WHAT IS EXPECTED >> Copy exactly the lines of the material below, starting with the first and including the line that holds "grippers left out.".

RECORDS FOR PROCESSING >>
····················
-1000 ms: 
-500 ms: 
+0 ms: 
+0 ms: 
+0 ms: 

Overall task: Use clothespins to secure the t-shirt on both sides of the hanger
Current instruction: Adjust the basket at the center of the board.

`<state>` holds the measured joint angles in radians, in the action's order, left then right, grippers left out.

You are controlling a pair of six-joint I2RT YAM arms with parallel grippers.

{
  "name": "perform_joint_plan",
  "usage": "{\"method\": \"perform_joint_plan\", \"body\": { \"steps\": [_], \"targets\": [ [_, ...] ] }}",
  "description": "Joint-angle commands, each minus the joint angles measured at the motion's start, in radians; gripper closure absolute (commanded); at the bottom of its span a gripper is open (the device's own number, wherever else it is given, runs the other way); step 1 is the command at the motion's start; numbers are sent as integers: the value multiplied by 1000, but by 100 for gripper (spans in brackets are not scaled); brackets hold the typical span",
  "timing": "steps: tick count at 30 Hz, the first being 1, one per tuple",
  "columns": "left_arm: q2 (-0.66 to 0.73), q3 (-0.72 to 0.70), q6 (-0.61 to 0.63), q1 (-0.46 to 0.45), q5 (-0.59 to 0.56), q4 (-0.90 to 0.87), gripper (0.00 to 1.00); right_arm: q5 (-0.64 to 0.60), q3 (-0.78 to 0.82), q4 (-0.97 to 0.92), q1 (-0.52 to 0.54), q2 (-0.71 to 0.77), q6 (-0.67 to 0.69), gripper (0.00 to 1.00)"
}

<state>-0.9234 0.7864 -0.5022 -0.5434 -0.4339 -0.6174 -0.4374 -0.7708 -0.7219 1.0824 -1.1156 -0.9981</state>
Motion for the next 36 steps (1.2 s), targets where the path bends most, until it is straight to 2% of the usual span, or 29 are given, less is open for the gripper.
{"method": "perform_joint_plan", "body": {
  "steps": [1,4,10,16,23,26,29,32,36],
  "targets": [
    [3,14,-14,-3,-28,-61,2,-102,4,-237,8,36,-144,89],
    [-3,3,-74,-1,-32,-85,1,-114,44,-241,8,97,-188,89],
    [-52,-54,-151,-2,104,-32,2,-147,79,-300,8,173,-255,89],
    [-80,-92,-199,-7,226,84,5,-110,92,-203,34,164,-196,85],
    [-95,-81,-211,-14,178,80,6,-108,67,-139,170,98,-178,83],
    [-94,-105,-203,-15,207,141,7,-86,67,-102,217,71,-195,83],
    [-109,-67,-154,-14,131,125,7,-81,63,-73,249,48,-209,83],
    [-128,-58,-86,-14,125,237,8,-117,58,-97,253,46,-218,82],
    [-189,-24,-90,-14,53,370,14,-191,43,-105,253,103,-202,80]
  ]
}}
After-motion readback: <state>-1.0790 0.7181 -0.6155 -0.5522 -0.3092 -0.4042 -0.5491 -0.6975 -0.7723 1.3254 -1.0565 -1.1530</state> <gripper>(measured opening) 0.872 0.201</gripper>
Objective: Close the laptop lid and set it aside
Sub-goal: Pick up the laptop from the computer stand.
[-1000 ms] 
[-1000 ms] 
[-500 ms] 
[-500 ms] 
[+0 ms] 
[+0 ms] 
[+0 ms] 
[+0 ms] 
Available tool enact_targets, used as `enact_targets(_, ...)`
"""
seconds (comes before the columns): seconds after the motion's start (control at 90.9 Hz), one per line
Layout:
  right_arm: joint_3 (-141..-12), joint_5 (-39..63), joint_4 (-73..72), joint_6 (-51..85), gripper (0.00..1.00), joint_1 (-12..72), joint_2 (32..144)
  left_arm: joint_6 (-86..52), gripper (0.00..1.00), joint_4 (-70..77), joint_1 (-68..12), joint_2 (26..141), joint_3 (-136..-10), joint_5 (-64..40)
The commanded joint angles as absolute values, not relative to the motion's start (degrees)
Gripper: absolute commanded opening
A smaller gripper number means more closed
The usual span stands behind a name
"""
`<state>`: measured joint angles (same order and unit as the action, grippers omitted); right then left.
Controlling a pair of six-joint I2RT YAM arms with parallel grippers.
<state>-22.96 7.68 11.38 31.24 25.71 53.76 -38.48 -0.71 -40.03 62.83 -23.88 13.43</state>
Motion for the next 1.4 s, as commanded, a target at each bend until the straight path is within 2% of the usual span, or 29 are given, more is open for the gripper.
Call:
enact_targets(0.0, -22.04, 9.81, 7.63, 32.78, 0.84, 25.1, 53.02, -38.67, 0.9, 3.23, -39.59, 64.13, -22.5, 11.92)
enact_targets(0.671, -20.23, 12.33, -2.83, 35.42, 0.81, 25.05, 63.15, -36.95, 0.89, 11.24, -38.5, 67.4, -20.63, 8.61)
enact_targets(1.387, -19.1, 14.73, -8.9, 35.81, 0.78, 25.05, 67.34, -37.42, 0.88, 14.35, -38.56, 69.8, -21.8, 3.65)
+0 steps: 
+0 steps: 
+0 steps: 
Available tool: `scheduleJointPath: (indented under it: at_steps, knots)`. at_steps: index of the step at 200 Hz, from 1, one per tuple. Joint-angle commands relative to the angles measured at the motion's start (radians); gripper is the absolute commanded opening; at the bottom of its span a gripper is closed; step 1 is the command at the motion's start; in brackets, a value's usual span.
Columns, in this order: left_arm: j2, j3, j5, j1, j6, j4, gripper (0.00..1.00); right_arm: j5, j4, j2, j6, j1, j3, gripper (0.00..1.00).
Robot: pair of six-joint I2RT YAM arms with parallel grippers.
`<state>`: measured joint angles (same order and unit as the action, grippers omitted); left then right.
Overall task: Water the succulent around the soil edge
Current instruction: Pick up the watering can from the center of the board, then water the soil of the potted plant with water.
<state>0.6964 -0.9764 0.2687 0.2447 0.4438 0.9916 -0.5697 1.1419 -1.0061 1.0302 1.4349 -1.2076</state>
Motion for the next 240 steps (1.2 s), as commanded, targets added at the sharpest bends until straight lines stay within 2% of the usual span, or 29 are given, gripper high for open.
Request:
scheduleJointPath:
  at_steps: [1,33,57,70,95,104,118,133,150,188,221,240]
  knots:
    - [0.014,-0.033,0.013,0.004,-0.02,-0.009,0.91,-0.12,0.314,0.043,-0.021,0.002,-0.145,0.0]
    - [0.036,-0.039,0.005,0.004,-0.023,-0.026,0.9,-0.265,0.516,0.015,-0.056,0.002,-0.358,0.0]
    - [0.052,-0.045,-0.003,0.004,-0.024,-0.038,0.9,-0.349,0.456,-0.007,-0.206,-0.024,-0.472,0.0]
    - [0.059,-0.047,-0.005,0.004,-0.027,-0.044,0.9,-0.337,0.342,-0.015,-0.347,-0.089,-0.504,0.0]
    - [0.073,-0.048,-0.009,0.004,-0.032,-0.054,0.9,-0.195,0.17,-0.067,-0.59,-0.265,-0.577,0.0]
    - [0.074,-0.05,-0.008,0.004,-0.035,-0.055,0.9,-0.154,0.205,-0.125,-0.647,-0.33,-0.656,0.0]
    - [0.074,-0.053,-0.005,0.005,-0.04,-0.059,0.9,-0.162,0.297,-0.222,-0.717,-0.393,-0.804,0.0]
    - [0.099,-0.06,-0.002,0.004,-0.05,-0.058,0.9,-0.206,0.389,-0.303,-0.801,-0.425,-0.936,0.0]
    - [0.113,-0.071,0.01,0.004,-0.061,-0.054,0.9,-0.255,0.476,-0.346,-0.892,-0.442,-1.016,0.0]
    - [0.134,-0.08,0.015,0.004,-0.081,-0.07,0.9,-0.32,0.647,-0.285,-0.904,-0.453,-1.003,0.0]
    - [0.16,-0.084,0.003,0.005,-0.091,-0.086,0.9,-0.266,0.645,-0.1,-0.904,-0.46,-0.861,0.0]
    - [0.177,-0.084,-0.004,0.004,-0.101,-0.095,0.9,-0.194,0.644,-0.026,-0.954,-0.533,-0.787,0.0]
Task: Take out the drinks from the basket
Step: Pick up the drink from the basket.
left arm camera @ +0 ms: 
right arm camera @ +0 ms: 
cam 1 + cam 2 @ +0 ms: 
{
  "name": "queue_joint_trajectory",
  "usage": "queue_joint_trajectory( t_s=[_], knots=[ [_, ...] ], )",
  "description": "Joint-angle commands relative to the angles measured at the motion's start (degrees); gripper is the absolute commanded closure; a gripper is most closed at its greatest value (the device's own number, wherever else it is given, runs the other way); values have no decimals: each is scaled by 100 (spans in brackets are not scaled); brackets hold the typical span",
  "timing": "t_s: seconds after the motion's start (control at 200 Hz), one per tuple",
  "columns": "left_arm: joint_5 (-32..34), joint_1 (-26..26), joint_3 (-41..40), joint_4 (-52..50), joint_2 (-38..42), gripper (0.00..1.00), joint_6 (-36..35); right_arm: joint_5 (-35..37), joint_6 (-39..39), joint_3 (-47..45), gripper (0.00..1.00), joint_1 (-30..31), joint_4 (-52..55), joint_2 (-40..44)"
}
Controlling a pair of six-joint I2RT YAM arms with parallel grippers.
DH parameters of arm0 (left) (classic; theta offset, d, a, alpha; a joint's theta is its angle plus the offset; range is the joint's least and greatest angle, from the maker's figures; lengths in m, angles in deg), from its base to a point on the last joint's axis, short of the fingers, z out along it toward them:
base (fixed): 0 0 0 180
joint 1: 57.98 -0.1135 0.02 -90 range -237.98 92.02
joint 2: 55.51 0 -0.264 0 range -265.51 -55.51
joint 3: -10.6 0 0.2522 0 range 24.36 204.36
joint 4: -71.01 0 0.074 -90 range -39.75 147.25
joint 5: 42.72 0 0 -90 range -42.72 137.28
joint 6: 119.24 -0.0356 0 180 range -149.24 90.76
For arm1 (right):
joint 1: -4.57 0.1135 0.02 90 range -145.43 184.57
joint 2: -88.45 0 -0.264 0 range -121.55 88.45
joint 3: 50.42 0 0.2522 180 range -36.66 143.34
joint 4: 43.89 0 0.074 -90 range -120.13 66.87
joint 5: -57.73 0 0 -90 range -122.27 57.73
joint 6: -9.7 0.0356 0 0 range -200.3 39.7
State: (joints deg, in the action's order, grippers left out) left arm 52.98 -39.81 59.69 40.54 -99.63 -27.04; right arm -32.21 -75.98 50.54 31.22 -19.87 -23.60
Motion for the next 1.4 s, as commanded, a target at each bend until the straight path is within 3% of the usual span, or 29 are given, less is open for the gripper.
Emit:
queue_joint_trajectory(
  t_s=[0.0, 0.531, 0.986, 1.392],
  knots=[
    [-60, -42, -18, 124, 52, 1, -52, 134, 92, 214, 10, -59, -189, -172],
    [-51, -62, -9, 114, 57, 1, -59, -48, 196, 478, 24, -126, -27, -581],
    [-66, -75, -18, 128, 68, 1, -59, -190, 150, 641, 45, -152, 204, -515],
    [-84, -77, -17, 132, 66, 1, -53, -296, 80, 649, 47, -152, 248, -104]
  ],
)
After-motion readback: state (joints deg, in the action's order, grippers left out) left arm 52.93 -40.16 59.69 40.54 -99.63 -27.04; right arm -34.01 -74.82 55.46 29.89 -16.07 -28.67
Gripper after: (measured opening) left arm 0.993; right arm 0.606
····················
THE COMPLETED TASK >>
-1000 ms: 
-500 ms: 
+0 ms: 
+0 ms: 
+0 ms: 

Overall task: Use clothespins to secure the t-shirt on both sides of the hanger
Current instruction: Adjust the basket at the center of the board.

`<state>` holds the measured joint angles in radians, in the action's order, left then right, grippers left out.

The exercise is done, and nothing more is needed.